Paxillin is a protein that in humans is encoded by the PXN gene. Paxillin is expressed at focal adhesions of non-striated cells and at costameres of striated muscle cells, and it functions to adhere cells to the extracellular matrix. Mutations in PXN as well as abnormal expression of paxillin protein has been implicated in the progression of various cancers.

Structure 

Human paxillin is 64.5 kDa in molecular weight and 591 amino acids in length.

The C-terminal region of paxillin is composed of four tandem double zinc finger LIM domains that are cysteine/histidine-rich with conserved repeats; these serve as binding sites for the protein tyrosine phosphatase-PEST, tubulin and serves as the targeting motif for focal adhesions.

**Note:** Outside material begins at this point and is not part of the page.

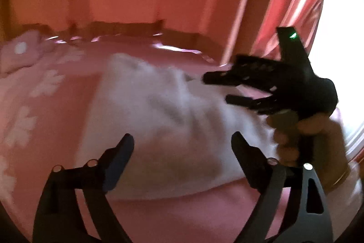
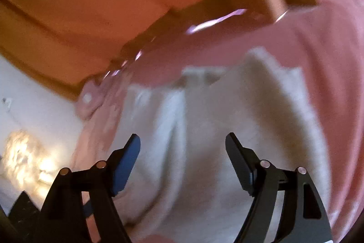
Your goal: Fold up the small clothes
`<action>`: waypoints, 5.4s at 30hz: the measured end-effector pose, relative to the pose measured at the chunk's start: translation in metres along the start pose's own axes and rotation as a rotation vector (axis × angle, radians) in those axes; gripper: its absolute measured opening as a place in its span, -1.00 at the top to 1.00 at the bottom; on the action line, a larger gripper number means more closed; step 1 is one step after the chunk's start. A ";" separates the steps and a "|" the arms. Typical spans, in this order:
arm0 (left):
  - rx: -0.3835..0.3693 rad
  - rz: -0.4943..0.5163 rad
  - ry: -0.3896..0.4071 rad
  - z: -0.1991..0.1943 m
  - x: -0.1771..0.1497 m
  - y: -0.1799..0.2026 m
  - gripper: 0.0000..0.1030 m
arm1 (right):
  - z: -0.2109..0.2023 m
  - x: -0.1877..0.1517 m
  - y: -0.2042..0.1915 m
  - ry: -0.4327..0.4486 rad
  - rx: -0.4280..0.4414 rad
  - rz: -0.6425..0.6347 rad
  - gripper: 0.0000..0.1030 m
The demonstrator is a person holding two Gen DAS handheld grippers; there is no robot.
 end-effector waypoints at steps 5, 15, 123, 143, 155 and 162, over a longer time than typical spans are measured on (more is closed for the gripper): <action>0.105 0.137 0.002 -0.003 -0.024 -0.012 -0.75 | 0.028 -0.016 -0.010 -0.116 -0.002 -0.014 -0.47; 0.044 0.054 -0.054 -0.020 -0.042 -0.041 -0.81 | 0.040 -0.024 -0.013 -0.158 0.119 0.062 -0.47; -0.033 0.056 -0.138 0.061 -0.017 -0.005 -0.79 | -0.046 -0.107 0.016 0.059 -0.494 -0.050 0.66; -0.217 -0.075 -0.127 0.049 -0.015 -0.020 -0.78 | -0.100 -0.101 0.020 0.287 -0.417 0.056 0.05; -0.324 -0.234 -0.246 0.096 -0.008 -0.031 -0.88 | -0.054 -0.075 0.071 0.165 -0.410 0.118 -0.71; -0.389 -0.286 -0.297 0.122 -0.012 -0.022 -0.90 | -0.041 -0.070 0.083 0.122 -0.286 0.167 -0.46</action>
Point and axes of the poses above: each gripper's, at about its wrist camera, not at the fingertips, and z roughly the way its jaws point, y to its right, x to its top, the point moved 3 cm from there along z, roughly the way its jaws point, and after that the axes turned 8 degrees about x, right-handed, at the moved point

The N-terminal region of paxillin has five highly conserved leucine-rich sequences termed LD motifs, which mediate several interactions, including that with pp125FAK and vinculin. The LD motifs are predicted to form amphipathic alpha helices, with each leucine residue positioned on one face of the alpha helix to form a hydrophobic protein-binding interface. The N-terminal region also has a proline-rich domain that has potential for Src-SH3 binding. Three N-terminal YXXP motifs may serve as binding sites for talin or v-Crk SH2.

Function 

Paxillin is a signal transduction adaptor protein discovered in 1990 in the laboratory of Keith Burridge The C-terminal region of paxillin contains four LIM domains that target paxillin to focal adhesions. It is presumed through a direct association with the cytoplasmic tail of beta-integrin. The N-terminal region of paxillin is rich in protein–protein interaction sites. The proteins that bind to paxillin are diverse and include protein tyrosine kinases, such as Src and focal adhesion kinase (FAK), structural proteins, such as vinculin and actopaxin, and regulators of actin organization, such as COOL/PIX and PKL/GIT. Paxillin is tyrosine-phosphorylated by FAK and Src upon integrin engagement or growth factor stimulation, creating binding sites for the adapter protein Crk.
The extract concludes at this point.